• Data segment:

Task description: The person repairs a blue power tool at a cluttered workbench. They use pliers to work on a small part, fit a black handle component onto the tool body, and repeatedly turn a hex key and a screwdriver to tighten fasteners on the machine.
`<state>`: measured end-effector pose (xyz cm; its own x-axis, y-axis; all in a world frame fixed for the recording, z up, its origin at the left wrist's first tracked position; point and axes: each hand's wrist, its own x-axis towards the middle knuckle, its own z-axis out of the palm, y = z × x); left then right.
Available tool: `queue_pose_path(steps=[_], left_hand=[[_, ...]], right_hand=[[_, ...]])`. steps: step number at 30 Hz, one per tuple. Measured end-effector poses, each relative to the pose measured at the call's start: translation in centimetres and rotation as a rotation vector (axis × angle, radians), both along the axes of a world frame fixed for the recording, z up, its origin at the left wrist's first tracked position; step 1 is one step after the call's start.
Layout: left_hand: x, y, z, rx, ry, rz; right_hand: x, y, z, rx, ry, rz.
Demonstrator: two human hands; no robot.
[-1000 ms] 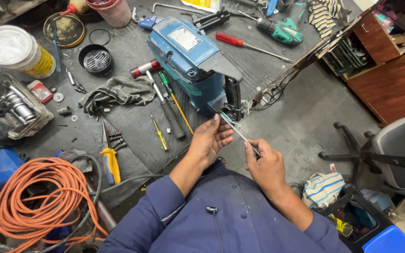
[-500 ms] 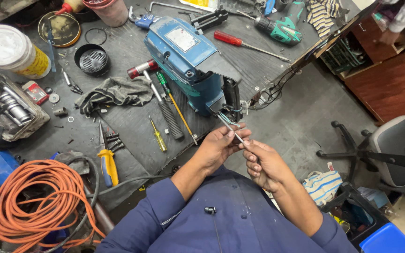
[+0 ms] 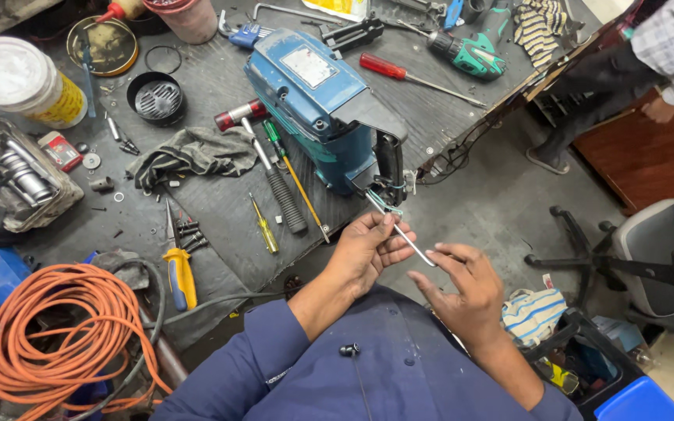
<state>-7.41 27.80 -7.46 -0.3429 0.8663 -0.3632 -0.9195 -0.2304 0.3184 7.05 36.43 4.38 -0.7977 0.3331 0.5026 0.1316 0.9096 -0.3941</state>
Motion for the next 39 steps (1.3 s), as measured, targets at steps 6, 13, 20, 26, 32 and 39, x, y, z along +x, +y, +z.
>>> queue_pose_path(steps=[6,13,20,26,32,39], left_hand=[[0.1,0.4,1.8,-0.089,0.007,-0.004],[0.1,0.7,2.7,-0.107,0.003,0.018],[0.4,1.4,2.0,-0.128,-0.019,0.072],[1.2,1.0,1.6,0.032,-0.072,-0.019],[2.1,1.1,1.6,0.131,-0.064,-0.077],[2.1,2.1,0.7,-0.142,0.002,-0.020]], right_hand=[[0.2,0.5,-0.8,-0.164,-0.144,-0.162],[0.0,0.2,0.2,-0.425,-0.066,-0.091],[0.3,1.0,2.3,0.054,-0.116,0.083],[1.7,1.5,-2.2,-0.347,-0.158,-0.146],[2.2,3.8,-5.5,-1.522,-0.157,-0.293],[2.9,3.5,-1.3,-0.204,0.036,-0.033]])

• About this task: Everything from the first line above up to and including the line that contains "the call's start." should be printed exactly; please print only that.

• Result of the task:
Task description: The person repairs a blue power tool at a cluttered workbench. They use pliers to work on a small part, fit a black handle component onto the tool body, and repeatedly turn a hex key and a screwdriver to tighten fasteners on the machine.
`<state>`: measured end-effector pose (xyz cm; its own x-axis, y-axis; all in a world frame fixed for the recording, z up, its origin at the left wrist's first tracked position; point and axes: each hand's wrist, its own x-axis towards the middle knuckle, its own z-axis out of the palm, y = z × x); left then right.
Available tool: `queue_pose_path(steps=[_], left_hand=[[_, ...]], right_hand=[[_, ...]])`. steps: step number at 30 Hz, one per tuple. Measured end-effector poses, each relative to the pose measured at the call's start: translation in centimetres and rotation as a rotation vector (axis × angle, radians), both along the axes of a world frame fixed for the recording, z up, its origin at the left wrist's first tracked position; step 1 is one step after the call's start.

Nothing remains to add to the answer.